Universe's First Molecule | 19 Apr 2019
Scientists have detected the most ancient type of molecule in our universe in space for the first time ever.
- Helium hydride ion (HeH+) was the first molecule that formed when, almost 14 billion years ago, the falling temperatures allowed recombination of the light elements (hydrogen, helium, deuterium and traces of lithium) produced in the Big Bang.
- It is the first type of molecule (first molecular bond) that formed in the universe after the Big Bang.
- At that time, ionised hydrogen and neutral helium atoms reacted to form HeH+.
- Once the universe cooled down, hydrogen atoms started to interact with helium hydride, creating molecular hydrogen, which set the stage for star formation.
- From that point on, stars created the other elements of the cosmos.
- Despite its importance in the history of the early Universe, HeH+ has so far escaped detection in astrophysical nebulae — cloud of gas and dust in outer space.
- Helium hydride — a combination of helium and hydrogen — was detected roughly 3,000 light-years from Earth by NASA's Stratospheric Observatory for Infrared Astronomy (SOFIA).

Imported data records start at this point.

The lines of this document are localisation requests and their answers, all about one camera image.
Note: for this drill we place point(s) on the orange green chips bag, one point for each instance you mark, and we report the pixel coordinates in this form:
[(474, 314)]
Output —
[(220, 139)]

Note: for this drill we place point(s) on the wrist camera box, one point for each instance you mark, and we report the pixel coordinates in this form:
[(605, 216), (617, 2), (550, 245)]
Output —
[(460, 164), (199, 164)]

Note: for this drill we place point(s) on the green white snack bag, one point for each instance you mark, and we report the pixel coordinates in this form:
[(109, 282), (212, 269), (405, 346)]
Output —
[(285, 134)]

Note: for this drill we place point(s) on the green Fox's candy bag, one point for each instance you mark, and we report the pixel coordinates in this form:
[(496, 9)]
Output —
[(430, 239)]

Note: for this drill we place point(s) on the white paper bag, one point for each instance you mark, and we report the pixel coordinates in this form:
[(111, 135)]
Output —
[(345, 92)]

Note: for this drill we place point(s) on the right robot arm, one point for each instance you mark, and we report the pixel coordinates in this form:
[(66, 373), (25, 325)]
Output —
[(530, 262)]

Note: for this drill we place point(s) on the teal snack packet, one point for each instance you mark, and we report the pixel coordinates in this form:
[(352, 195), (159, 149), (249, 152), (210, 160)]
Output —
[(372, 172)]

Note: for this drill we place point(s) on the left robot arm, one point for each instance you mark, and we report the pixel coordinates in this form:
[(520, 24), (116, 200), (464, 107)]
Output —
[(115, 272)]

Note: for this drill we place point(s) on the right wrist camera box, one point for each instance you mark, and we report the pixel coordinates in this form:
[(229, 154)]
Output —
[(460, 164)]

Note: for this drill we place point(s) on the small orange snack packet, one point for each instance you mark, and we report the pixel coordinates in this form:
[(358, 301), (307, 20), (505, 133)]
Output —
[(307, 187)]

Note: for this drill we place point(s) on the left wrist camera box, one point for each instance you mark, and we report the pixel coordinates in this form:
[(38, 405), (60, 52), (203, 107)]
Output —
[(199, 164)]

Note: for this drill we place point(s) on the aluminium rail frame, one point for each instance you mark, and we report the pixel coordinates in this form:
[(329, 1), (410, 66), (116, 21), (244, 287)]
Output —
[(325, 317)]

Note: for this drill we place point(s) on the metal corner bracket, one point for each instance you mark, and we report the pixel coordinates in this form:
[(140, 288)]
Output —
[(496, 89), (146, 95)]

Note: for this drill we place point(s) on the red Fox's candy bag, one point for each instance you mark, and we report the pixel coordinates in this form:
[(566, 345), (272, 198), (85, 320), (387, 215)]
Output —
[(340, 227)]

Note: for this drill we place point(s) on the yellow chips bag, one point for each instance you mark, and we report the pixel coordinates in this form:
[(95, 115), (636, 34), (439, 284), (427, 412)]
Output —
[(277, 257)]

Stratospheric Observatory for Infrared Astronomy
- Stratospheric Observatory for Infrared Astronomy (SOFIA) is a Boeing 747SP jetliner modified to carry a 100-inch diameter telescope. It is a joint project of NASA and the German Aerospace Centre.
- It is flown at approx 45,000 feet, where its observations are not impacted by interference from Earth's atmosphere.
- SOFIA returns to Earth after every flight, allowing scientists to regularly update the instrument with the latest technology. One of the most recent upgrades included adding a specific channel to detect signatures of helium hydride, which previous telescopes did not have.
- The molecule was found in a planetary nebula, NGC 7027, which is the dusty remnant of a sun-like star.
- While helium hydride has been produced and tested in a laboratory setting, this discovery marks the first time that this molecule has been detected in space — which sheds light on the chemistry of the early universe.